To do
Copy out each line of the listing below in which the string "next" occurs.
───
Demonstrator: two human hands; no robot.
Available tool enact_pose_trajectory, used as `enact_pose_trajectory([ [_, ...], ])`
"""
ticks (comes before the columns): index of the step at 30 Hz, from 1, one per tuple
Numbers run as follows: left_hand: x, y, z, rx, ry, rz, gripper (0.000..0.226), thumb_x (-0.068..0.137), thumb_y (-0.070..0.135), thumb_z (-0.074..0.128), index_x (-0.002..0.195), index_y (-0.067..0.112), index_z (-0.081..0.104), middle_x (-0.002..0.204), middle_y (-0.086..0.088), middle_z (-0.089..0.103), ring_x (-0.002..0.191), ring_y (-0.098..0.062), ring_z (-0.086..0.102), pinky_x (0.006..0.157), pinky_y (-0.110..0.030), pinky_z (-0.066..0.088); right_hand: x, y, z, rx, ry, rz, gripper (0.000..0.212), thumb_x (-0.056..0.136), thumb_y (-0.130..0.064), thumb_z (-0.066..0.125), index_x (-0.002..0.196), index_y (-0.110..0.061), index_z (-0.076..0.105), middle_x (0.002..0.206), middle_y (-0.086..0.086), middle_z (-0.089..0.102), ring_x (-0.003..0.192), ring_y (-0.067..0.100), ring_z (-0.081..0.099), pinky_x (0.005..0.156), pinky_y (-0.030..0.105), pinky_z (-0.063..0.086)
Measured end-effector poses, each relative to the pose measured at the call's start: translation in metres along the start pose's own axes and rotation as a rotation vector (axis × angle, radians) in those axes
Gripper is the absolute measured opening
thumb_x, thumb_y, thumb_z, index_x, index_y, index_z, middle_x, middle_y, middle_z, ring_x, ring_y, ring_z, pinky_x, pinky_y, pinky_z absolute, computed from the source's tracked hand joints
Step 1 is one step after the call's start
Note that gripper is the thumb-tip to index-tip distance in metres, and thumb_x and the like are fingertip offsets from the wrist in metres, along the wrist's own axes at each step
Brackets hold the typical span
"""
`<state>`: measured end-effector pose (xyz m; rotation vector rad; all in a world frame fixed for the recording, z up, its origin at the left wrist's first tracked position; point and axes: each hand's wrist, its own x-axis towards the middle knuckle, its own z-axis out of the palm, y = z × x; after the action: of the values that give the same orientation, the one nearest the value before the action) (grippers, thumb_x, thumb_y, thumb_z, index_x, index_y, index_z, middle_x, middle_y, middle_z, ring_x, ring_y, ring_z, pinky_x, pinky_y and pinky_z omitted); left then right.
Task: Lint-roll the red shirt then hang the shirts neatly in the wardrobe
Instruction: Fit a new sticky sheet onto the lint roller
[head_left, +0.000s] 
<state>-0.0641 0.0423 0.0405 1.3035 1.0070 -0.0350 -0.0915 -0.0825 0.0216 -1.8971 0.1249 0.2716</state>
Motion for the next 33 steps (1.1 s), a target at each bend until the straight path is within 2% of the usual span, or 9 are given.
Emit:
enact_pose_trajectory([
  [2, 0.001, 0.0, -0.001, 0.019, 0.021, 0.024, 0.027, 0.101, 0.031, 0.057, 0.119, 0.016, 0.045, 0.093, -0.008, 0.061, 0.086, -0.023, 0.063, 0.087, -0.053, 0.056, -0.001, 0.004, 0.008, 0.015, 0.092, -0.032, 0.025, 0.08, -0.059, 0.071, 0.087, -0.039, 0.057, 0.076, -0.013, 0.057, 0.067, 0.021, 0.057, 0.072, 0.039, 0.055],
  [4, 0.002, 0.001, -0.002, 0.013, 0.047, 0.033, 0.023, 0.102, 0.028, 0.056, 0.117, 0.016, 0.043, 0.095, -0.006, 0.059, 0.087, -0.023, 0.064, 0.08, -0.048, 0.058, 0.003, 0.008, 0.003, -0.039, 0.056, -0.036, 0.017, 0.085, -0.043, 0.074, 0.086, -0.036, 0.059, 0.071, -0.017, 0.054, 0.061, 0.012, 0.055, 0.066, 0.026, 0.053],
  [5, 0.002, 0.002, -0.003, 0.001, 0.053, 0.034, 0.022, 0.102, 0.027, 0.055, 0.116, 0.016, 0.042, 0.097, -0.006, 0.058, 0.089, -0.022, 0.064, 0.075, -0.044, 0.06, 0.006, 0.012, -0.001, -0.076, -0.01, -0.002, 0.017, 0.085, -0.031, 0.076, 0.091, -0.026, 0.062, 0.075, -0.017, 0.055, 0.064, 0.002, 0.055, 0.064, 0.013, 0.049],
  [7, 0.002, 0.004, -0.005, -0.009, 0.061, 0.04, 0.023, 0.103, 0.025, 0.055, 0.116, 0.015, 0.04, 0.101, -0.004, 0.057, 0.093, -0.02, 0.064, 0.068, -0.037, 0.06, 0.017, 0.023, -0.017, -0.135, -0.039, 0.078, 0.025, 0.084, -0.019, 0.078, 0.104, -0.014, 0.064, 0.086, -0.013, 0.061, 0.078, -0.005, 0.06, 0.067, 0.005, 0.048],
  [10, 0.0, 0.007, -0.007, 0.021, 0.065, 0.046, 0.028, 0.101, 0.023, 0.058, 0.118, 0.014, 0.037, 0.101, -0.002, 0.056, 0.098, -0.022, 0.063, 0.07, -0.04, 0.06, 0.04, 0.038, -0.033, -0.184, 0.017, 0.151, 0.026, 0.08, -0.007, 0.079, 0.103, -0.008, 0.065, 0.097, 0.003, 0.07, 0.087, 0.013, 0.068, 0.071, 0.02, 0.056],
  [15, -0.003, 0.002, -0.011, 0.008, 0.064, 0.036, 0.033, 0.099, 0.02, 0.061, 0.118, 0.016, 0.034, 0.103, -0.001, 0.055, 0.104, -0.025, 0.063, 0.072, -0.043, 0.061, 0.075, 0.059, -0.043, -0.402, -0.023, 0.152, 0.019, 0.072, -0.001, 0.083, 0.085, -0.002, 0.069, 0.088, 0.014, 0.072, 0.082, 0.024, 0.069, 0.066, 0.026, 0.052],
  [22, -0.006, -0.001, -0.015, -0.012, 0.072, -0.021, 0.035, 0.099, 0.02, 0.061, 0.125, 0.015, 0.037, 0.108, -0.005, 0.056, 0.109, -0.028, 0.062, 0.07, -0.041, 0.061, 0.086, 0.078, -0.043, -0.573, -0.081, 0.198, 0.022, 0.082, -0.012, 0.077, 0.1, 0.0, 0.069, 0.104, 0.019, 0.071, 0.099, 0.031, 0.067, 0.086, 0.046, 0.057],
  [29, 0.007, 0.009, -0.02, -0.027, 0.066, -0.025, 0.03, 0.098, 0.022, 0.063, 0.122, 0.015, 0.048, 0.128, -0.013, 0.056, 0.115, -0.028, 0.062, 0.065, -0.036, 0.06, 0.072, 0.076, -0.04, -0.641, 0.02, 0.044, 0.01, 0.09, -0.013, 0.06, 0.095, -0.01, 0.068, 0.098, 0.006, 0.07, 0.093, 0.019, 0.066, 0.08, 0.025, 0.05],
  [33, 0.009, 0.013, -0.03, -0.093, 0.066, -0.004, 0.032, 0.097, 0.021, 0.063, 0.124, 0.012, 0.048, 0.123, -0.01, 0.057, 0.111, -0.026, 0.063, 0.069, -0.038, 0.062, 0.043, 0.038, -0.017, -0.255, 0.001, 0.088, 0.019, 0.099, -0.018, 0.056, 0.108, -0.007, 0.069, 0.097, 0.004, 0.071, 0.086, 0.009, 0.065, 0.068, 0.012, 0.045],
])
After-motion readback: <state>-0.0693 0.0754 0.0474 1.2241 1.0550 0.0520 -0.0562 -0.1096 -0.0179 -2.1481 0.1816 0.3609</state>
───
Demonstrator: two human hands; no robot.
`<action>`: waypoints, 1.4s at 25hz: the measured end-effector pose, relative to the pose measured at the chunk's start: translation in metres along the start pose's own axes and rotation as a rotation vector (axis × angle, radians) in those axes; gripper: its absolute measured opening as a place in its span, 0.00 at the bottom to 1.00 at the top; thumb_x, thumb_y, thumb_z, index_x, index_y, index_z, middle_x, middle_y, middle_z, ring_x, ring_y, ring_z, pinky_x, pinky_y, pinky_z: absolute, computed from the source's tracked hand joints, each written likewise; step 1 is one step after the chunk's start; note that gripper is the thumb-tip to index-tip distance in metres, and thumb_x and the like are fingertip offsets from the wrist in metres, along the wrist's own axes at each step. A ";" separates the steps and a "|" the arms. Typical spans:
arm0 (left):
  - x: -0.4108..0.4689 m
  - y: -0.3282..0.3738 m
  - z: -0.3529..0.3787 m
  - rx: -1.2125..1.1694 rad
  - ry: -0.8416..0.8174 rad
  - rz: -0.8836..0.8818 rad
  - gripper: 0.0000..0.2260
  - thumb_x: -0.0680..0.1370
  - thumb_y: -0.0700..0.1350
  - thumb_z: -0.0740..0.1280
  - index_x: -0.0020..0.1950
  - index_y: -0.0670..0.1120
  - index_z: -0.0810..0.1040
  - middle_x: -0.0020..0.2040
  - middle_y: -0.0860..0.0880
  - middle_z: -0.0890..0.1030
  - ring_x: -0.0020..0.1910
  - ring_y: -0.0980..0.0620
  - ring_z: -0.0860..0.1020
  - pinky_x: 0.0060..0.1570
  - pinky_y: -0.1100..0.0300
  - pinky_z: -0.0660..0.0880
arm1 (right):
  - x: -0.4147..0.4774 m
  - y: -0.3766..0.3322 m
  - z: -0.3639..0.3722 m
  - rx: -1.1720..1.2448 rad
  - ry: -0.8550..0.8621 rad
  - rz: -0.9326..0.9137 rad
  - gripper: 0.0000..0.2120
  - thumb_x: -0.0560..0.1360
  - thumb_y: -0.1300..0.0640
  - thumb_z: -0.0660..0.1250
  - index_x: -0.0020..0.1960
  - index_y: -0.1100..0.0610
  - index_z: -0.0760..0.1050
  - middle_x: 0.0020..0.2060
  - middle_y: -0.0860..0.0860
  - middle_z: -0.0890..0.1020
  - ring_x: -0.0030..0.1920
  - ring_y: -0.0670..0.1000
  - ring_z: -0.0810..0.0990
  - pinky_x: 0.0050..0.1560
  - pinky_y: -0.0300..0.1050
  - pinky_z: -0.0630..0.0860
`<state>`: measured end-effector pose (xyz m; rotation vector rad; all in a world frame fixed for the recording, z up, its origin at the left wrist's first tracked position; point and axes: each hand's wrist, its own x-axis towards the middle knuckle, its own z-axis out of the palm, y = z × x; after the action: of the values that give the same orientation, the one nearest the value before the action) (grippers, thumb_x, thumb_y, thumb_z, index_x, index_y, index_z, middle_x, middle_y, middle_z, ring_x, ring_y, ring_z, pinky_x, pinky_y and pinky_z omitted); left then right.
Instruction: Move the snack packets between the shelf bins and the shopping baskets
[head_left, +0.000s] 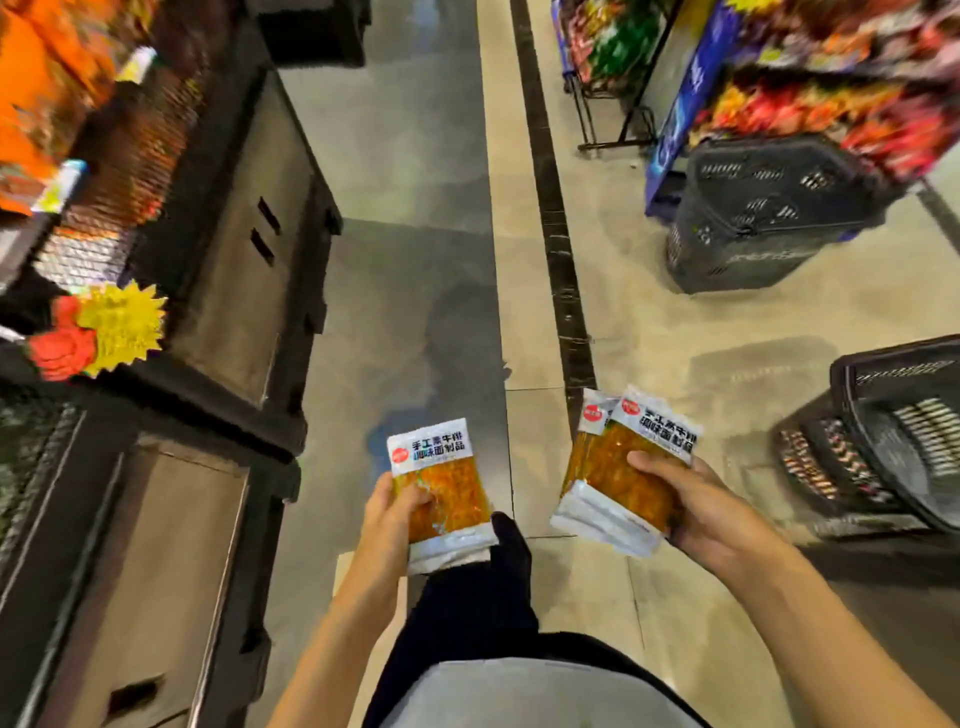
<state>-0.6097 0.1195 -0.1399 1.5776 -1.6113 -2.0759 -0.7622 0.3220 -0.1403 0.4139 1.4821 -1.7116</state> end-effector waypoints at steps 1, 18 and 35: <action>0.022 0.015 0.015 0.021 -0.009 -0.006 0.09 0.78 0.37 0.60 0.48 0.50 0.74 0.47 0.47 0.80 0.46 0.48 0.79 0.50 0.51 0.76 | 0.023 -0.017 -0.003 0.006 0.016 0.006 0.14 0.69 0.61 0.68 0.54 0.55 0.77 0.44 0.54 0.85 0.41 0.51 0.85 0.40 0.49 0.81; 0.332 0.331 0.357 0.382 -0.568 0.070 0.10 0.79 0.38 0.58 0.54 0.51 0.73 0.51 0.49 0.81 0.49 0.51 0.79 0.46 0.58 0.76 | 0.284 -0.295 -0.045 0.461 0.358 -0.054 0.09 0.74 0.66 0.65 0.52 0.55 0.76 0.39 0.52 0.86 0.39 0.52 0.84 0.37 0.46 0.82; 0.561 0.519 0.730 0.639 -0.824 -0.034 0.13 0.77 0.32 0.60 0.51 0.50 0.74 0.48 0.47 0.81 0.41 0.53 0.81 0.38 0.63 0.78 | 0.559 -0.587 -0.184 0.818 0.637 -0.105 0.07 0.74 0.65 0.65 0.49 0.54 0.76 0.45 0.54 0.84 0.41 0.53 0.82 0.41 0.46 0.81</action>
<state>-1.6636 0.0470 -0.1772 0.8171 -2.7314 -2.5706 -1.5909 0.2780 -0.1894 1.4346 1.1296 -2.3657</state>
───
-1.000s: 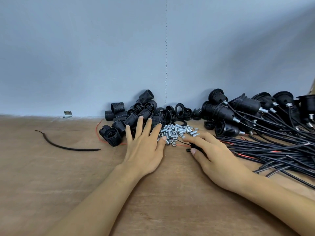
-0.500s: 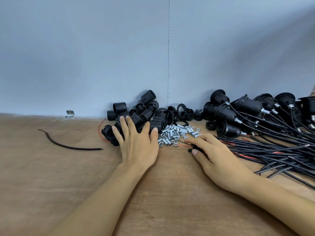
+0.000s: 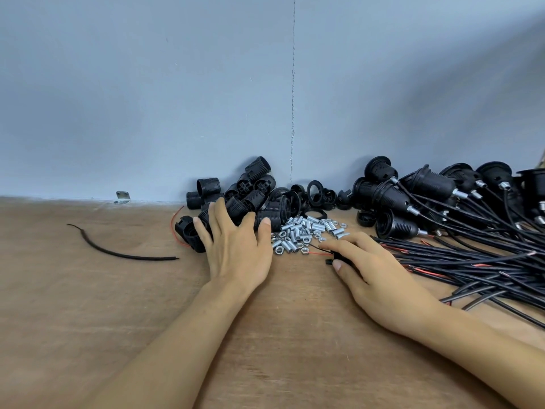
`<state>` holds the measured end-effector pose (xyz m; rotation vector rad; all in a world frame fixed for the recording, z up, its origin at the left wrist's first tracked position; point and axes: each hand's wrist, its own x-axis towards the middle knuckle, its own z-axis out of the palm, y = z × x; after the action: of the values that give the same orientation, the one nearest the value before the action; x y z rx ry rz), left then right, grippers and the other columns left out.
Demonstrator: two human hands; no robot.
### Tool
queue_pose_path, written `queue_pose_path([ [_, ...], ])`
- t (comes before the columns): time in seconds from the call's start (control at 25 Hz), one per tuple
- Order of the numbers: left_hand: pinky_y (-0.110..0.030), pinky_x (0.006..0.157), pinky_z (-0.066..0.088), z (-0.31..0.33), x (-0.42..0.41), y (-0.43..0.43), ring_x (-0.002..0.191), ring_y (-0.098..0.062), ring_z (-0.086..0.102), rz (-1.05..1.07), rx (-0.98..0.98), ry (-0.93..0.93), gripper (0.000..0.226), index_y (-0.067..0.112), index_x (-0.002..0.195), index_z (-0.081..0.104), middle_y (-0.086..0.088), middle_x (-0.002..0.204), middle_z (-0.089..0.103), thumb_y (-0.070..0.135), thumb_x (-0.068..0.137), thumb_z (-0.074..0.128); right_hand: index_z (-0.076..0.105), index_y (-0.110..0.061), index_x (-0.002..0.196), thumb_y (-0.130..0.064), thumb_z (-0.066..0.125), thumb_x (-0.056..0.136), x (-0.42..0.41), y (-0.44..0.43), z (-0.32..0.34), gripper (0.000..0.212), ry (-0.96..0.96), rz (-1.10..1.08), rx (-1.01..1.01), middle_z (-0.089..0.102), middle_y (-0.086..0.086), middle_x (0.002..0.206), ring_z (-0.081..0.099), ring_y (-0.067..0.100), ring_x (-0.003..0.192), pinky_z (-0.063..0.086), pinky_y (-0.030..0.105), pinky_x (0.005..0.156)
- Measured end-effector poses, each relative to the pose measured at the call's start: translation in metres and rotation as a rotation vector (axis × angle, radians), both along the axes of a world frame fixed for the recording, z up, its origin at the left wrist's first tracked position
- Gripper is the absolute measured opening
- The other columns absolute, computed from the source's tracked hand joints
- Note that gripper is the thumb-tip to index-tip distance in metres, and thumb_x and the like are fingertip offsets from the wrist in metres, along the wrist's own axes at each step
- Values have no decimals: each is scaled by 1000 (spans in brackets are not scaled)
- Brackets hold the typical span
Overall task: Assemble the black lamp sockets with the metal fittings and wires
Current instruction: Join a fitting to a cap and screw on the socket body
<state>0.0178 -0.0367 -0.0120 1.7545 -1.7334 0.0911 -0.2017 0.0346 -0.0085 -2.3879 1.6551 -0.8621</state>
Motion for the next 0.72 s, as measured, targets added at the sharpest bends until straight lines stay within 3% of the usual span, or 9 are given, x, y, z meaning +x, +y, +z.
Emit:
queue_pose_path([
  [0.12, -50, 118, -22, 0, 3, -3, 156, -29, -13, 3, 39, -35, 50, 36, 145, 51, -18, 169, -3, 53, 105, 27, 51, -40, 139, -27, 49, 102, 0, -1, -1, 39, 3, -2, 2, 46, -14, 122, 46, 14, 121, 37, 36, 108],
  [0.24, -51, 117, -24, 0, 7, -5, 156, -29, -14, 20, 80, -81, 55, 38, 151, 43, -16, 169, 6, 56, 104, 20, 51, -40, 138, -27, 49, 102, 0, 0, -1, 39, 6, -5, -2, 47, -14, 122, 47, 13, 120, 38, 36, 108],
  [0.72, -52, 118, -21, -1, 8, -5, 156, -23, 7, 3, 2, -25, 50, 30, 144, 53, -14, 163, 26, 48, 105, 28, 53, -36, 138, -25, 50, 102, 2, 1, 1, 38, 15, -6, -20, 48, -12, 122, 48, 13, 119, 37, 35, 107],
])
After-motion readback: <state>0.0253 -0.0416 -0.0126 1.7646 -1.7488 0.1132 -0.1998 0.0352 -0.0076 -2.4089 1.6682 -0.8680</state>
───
Finished exercise
Motion for the next 33 steps (1.1 s), a target at each bend until the straight path is within 2% of the usual span, or 9 are given.
Motion for the next 0.72 s, as measured, targets added at the sharpest bends until straight lines stay within 3% of the usual span, or 9 are given, x, y, z meaning +x, +y, +z.

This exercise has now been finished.